→ Instructions to follow: Set down every entry exactly as given. Pictures are to be left out.

Data records:

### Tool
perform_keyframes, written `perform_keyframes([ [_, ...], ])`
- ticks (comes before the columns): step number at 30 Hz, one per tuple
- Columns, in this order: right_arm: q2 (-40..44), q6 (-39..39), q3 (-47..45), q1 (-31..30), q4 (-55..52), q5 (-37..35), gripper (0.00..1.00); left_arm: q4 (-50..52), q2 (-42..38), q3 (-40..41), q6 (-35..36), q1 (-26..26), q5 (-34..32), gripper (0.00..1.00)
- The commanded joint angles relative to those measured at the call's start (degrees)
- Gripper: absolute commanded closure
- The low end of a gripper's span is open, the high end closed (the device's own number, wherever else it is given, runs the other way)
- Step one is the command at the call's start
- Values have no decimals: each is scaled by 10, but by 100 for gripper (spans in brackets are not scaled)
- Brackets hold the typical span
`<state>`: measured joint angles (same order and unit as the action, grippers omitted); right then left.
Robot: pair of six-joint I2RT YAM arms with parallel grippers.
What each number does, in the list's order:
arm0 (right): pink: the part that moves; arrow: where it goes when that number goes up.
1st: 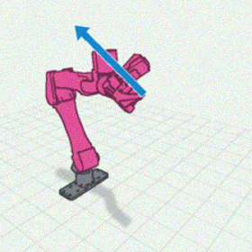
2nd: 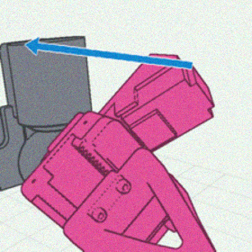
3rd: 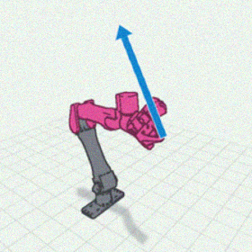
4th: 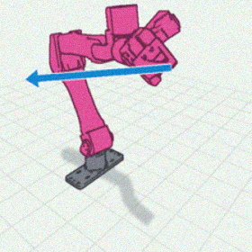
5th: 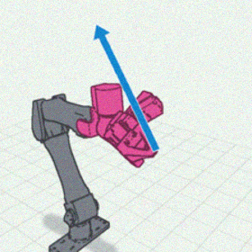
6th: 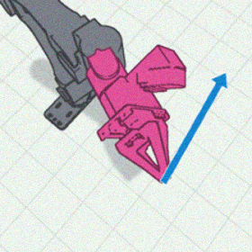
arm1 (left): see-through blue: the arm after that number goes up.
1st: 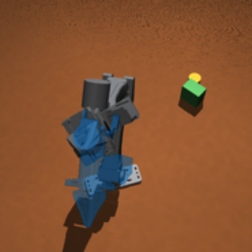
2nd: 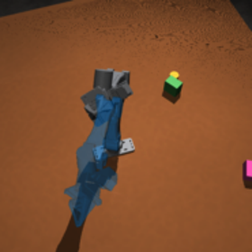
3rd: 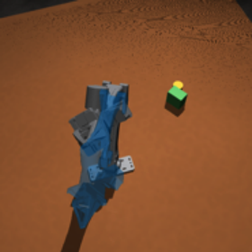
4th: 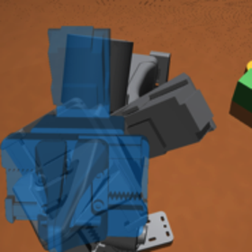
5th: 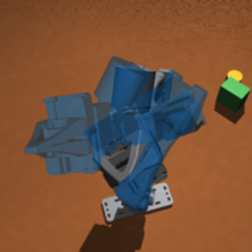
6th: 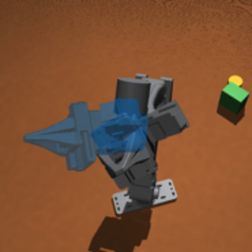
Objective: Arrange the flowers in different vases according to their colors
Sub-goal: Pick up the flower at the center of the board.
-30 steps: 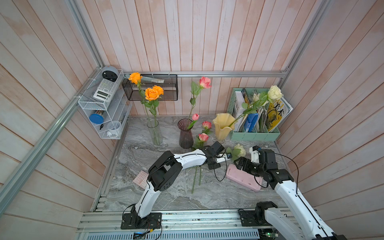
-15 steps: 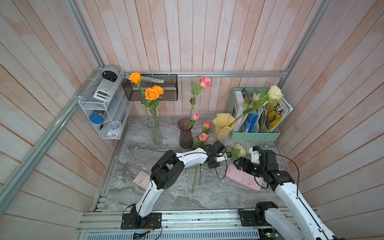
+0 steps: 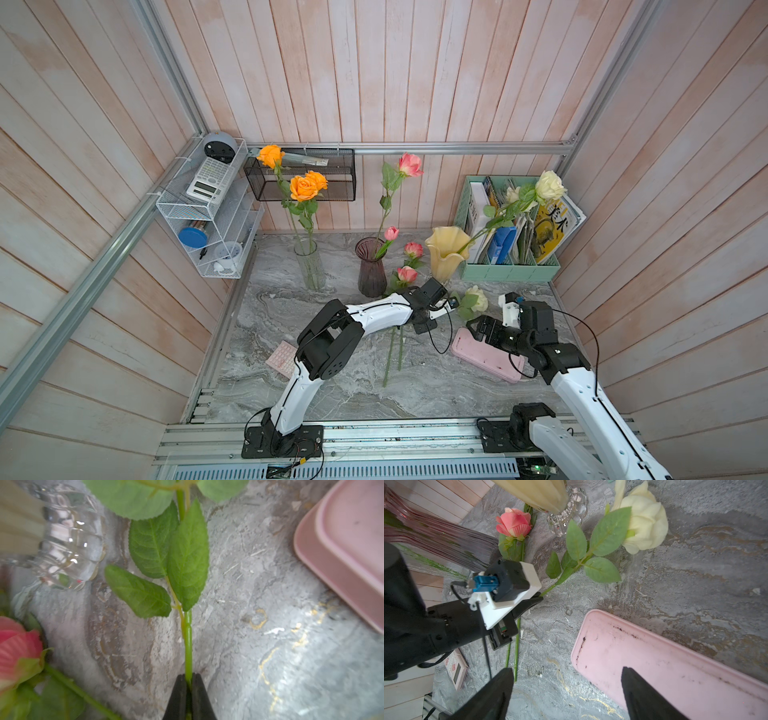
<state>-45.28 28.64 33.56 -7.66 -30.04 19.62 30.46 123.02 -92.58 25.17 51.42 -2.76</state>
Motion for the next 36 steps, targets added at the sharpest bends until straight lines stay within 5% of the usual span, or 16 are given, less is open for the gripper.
perform_keyframes([
  [1,12,-6,12,3,-1,14,12,-4,-94,25,-45,-2,17,100],
  [11,79,-12,17,4,56,128,12,-35,-329,119,-130,-4,76,100],
  [18,125,38,-4,-40,213,203,12,-199,-442,184,-274,-25,153,100],
  [27,19,-106,72,-280,225,36,12,-404,-524,267,-422,-25,153,100],
  [36,-78,-137,133,-330,272,20,12,-441,-549,307,-435,-17,118,100],
])
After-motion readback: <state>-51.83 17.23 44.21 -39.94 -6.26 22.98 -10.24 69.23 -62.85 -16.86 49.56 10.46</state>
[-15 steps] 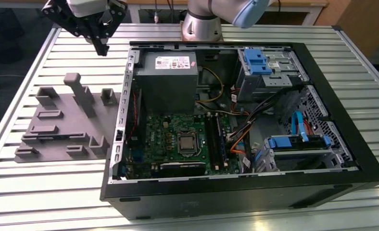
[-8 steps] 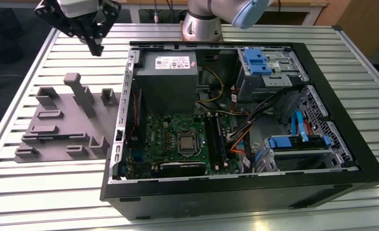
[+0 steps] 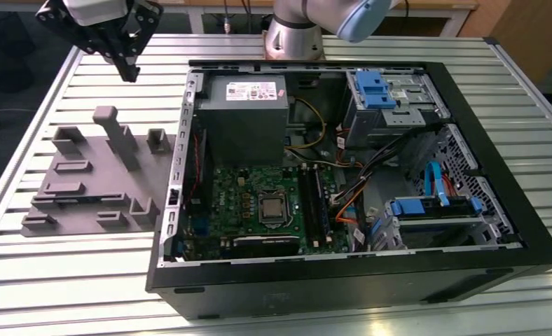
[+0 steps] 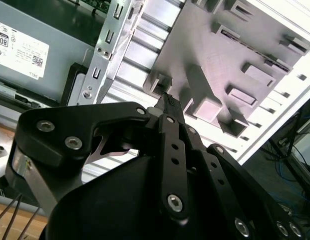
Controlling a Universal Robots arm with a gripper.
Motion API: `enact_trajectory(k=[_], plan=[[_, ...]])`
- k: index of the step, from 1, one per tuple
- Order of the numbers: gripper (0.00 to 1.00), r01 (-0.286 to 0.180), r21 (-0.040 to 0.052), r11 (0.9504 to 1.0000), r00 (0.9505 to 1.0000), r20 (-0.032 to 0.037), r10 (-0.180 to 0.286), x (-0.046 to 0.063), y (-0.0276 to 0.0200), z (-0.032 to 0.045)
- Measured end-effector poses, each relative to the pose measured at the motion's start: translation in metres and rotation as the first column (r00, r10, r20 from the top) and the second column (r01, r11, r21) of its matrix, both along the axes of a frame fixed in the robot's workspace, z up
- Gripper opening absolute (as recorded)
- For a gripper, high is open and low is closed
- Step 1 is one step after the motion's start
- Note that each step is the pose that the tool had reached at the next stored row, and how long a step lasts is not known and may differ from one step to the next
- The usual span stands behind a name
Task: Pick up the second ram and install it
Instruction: 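Reach for the second ram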
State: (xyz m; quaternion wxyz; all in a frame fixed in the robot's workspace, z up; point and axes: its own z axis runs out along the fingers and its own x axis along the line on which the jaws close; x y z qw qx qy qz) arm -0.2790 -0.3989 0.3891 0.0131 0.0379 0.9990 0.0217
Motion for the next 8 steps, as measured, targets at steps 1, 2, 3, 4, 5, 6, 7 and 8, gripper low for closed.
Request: enact_trajectory(k=[1,2,3,4,5,6,7,8], plan=[[0.11,0.000,0.0000,1.0000,1.0000,0.0000,0.000,-0.002,0.0000,-0.0001],[0.11,0.000,0.0000,1.0000,1.0000,0.0000,0.000,-0.004,0.0000,-0.0002],[0.11,0.000,0.0000,1.0000,1.0000,0.0000,0.000,-0.005,0.0000,-0.0002],[0.11,0.000,0.0000,1.0000,1.0000,0.0000,0.000,-0.007,0.0000,-0.0003],[0.11,0.000,0.0000,1.0000,1.0000,0.0000,0.000,-0.009,0.0000,-0.0004],[0.11,0.000,0.0000,1.0000,1.0000,0.0000,0.000,-0.010,0.0000,-0.0004],[0.11,0.000,0.0000,1.0000,1.0000,0.0000,0.000,-0.012,0.0000,-0.0005],[0.11,0.000,0.0001,1.0000,1.0000,0.0000,0.000,-0.014,0.0000,-0.0006]])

→ Task result:
### Tool
perform_keyframes, written `perform_keyframes([ [_, ...], ])`
- ticks (comes before the columns): step number at 30 Hz, one per tuple
- Columns, in this order: right_arm: q2 (-40..44), q6 (-39..39), q3 (-47..45), q1 (-31..30), q4 (-55..52), q5 (-37..35), gripper (0.00..1.00); left_arm: q4 (-50..52), q2 (-42..38), q3 (-40..41), q6 (-35..36), q1 (-26..26), q5 (-34..32), gripper (0.00..1.00)
- The commanded joint angles relative to those measured at the call's start (degrees)
- Gripper: absolute commanded closure
- The low end of a gripper's span is open, the high end closed (the device's own number, wherever else it is given, runs the other way)
- Step one is the command at the call's start
- Values have no decimals: each is scaled by 10, but by 100 for gripper (spans in brackets are not scaled)
- Brackets hold the typical span
`<state>`: measured joint angles (same order and unit as the action, grippers omitted); right then left.
Robot: pair of six-joint I2RT YAM arms with parallel grippers.
What each number does, in the list's order:
arm0 (right): pink: the part that moves; arrow: where it goes when that number goes up.
1st: 
2nd: 
3rd: 
4th: 
5th: 
6th: 
arm1 (left): see-through blue: the arm after that number goes up.
1st: 
2nd: 
3rd: 
4th: 
5th: 
6th: 
Objective: Arrange the flowers in different vases according to their colors
Sub-goal: Pick up the flower at the center of the board.
-30 steps: 
-15 steps: 
+0 steps: 
<state>-45.28 28.64 33.56 -7.66 -30.04 19.62 30.46 123.02 -92.58 25.17 51.42 -2.76</state>
Motion for the next 36 steps, targets added at the sharpest bends until straight lines stay within 5% of the usual span, or 16 are given, less is open for the gripper.
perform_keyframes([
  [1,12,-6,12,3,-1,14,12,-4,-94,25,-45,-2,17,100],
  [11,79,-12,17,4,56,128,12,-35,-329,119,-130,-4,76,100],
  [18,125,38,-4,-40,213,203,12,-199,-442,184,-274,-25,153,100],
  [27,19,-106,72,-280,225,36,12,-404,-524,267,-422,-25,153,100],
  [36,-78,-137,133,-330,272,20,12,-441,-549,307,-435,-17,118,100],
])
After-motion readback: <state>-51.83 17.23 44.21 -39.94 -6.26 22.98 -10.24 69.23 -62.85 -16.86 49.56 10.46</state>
[-15 steps] 
[-8 steps] 
[+0 steps] 
[+0 steps] 
Controlling a Universal Robots arm with a gripper.
Motion API: `enact_trajectory(k=[_], plan=[[_, ...]])`
- k: index of the step, from 1, one per tuple
- Order of the numbers: gripper (0.00 to 1.00), r01 (-0.286 to 0.180), r21 (-0.040 to 0.052), r11 (0.9504 to 1.0000), r00 (0.9505 to 1.0000), r20 (-0.032 to 0.037), r10 (-0.180 to 0.286), x (-0.046 to 0.063), y (-0.0276 to 0.0200), z (-0.032 to 0.045)
- Measured end-effector poses, each relative to the pose measured at the motion's start: translation in metres and rotation as the first column (r00, r10, r20 from the top) and the second column (r01, r11, r21) of its matrix, both along the axes of a frame fixed in the robot's workspace, z up
- Gripper opening absolute (as recorded)
- For a gripper, high is open and low is closed
- Step 1 is one step after the motion's start
- Note that each step is the pose that the tool had reached at the next stored row, and how long a step lasts is not known and may differ from one step to the next
- The usual span stands behind a name
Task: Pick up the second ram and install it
Instruction: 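Reach for the second ram
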State: (xyz m; quaternion wxyz; all in a frame fixed in the robot's workspace, z up; point and axes: its own z axis runs out along the fingers and its own x axis along the line on which the jaws close; x y z qw qx qy qz) arm -0.2790 -0.3989 0.3891 0.0131 0.0379 0.9990 0.0217
Motion for the next 8 steps, as measured, targets at steps 1, 2, 3, 4, 5, 6, 7 and 8, gripper low for closed.
Request: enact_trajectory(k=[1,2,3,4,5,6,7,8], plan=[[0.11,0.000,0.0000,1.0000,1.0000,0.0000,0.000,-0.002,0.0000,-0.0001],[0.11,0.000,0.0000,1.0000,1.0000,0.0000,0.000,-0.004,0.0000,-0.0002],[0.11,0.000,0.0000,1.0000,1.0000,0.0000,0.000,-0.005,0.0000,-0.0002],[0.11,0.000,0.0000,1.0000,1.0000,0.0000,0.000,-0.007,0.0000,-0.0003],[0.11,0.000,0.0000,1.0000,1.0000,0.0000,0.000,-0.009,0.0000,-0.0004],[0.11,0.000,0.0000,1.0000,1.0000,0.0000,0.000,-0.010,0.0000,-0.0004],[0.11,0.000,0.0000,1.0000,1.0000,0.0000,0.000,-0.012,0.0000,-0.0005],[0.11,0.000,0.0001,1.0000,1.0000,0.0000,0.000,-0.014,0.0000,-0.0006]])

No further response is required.